Getting Help For You or Someone You Love
How to get help for an addict if it’s your or someone you love? It can be extremely difficult to admit that addiction has come to rule your life or the life of someone you care about. Even if you aren’t the one who is directly suffering from addiction, the problem itself will still affect you. It can even start to ruin your life, no matter how you’re related to the individual.
Addiction makes people selfish; it changes the way they would normally react to others. It can make them forget about their responsibilities to themselves and to you, and it can cause rifts to form between people who care about each other deeply. Sometimes, it can tear families apart.

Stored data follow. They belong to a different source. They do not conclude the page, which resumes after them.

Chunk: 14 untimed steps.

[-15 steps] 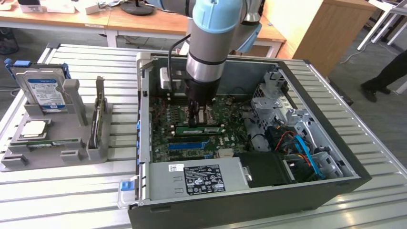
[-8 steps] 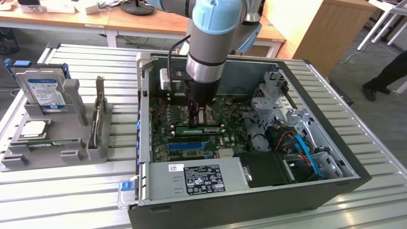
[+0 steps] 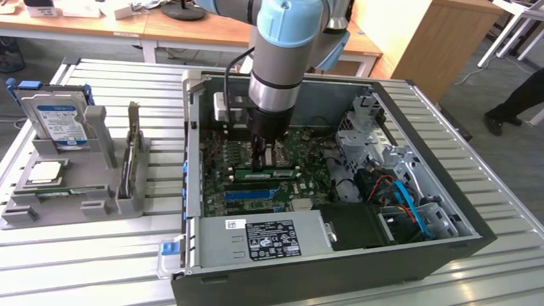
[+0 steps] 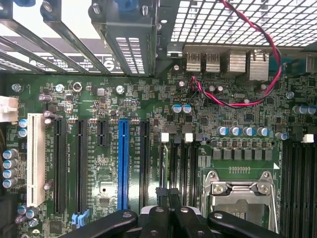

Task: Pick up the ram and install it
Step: 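Press down the ram until it locks into place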

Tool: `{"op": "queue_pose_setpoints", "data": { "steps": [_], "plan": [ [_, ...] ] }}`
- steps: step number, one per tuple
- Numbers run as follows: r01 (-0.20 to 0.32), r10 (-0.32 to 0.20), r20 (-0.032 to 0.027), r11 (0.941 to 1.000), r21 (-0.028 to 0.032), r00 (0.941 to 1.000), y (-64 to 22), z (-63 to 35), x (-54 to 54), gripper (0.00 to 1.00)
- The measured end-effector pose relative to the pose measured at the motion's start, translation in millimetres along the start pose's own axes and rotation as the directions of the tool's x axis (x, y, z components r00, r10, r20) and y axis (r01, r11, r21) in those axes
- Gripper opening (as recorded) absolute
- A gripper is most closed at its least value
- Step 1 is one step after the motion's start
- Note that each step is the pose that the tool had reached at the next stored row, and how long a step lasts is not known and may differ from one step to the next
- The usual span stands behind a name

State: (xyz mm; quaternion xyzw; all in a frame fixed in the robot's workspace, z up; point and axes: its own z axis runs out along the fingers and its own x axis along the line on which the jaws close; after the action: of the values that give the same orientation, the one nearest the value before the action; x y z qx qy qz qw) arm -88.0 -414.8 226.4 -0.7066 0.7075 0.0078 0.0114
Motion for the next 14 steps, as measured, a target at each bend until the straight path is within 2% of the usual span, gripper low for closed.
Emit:
{"op": "queue_pose_setpoints", "data": {
  "steps": [14],
  "plan": [
    [0.0,0.0,-0.0001,1.0,-0.0001,1.0,0.0,2.3,0.1,0.11]
  ]
}}
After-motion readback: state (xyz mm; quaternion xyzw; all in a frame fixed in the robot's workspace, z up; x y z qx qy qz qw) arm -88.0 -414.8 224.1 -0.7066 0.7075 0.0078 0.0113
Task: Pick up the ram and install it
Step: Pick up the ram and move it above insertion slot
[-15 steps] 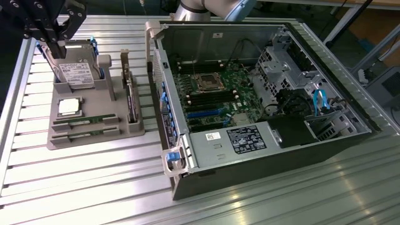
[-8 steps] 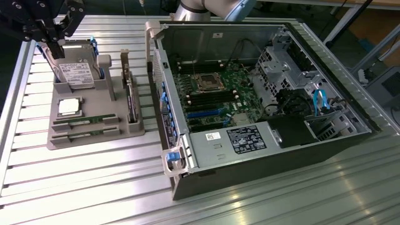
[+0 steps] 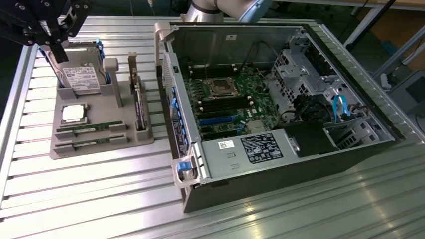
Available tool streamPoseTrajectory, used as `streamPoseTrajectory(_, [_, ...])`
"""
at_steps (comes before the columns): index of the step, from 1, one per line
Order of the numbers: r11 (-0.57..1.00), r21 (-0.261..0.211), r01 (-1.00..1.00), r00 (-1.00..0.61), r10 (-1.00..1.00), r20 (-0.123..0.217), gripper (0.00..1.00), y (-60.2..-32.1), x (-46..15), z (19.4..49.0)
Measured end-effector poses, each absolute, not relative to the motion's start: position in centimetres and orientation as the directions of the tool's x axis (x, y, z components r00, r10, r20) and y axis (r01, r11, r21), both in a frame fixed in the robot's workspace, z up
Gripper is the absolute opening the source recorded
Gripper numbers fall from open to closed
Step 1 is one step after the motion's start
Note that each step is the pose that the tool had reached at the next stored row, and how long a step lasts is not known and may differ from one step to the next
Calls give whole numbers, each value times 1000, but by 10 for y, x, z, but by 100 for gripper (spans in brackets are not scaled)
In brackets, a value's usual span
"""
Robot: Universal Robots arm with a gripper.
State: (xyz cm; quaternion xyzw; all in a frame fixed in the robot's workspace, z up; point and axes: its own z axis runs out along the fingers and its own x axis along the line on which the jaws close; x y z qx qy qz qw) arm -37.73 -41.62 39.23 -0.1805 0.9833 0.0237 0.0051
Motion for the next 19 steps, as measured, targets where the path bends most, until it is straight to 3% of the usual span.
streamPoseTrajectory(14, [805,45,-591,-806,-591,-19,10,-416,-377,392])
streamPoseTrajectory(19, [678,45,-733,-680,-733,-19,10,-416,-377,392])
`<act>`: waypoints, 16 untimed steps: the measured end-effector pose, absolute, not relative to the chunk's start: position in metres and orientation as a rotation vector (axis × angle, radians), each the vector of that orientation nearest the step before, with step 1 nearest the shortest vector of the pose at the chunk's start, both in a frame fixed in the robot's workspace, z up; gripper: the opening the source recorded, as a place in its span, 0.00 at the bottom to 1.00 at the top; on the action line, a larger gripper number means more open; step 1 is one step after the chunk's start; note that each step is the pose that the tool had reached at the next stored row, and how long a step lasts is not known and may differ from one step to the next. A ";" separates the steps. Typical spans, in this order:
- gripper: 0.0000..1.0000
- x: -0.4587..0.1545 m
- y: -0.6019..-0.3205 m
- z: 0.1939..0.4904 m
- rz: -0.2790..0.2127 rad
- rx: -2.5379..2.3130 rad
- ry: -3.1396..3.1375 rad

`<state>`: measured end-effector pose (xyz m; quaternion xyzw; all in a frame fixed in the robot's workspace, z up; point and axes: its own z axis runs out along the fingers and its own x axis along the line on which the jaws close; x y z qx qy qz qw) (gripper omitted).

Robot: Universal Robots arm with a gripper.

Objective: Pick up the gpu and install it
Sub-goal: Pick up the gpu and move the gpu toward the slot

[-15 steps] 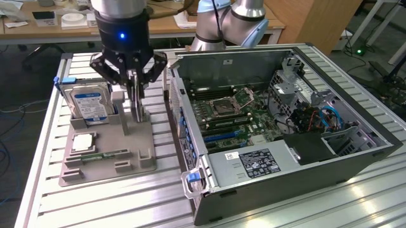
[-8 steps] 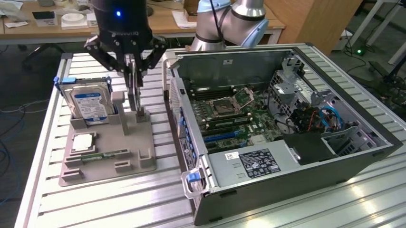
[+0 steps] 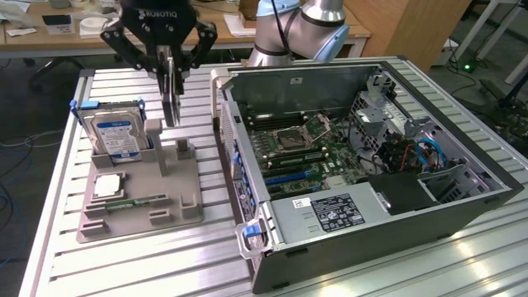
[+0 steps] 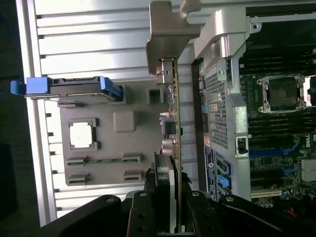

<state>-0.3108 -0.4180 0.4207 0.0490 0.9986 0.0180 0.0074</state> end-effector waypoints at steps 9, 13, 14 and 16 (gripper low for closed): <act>0.28 -0.311 -0.418 0.438 0.057 0.153 3.122; 0.28 -0.311 -0.418 0.438 0.056 0.150 3.123; 0.28 -0.311 -0.418 0.438 0.056 0.141 3.123; 0.28 -0.311 -0.418 0.438 0.057 0.107 3.127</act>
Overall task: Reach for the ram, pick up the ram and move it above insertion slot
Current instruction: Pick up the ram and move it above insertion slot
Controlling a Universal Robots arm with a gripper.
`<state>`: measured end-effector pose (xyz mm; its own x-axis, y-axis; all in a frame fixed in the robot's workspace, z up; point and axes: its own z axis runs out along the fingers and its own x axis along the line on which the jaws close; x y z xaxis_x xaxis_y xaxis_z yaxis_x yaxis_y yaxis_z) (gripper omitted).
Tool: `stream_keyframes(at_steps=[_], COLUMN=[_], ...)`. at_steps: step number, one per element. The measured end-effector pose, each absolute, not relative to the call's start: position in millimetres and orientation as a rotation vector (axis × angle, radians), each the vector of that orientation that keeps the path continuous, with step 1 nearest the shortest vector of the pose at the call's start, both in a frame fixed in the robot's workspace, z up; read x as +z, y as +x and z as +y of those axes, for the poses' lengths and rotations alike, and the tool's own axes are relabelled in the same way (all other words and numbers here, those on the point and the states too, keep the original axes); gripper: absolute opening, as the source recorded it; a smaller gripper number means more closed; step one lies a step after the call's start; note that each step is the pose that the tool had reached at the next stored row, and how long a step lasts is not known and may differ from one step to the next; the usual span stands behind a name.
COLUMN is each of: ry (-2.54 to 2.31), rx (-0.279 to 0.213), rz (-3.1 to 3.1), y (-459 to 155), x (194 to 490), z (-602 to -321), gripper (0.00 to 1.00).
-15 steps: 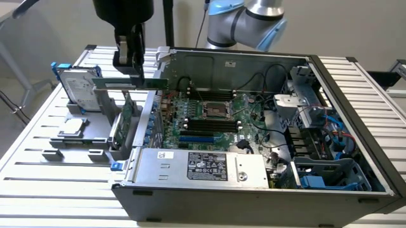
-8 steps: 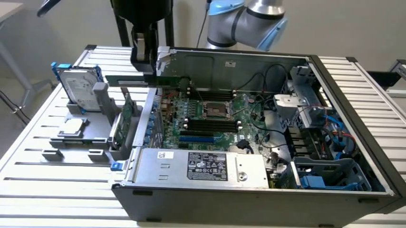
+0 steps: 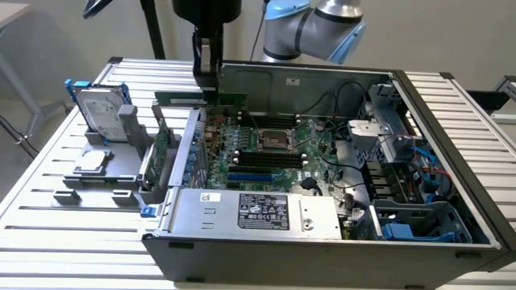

Being able to recognize that addiction is affecting your relationships with your loved ones is the first step toward making a change, but it is also just one effort in a long line of difficult actions. Whether addiction has affected your child, your parent, your spouse, your friend, or even you, you will have different ways of looking at the situation as well as different requirements and opportunities for creating real change.
We want to help every person who needs professional treatment for drug or alcohol addiction to find the care they require and to be able to begin their road to recovery as safely and effectively as they can. But what should you do to help someone you love based on your relationship to the addicted individual? And if you are the one who is seeking assistance with a long-term addiction, how can professional treatment in a rehab center truly help you?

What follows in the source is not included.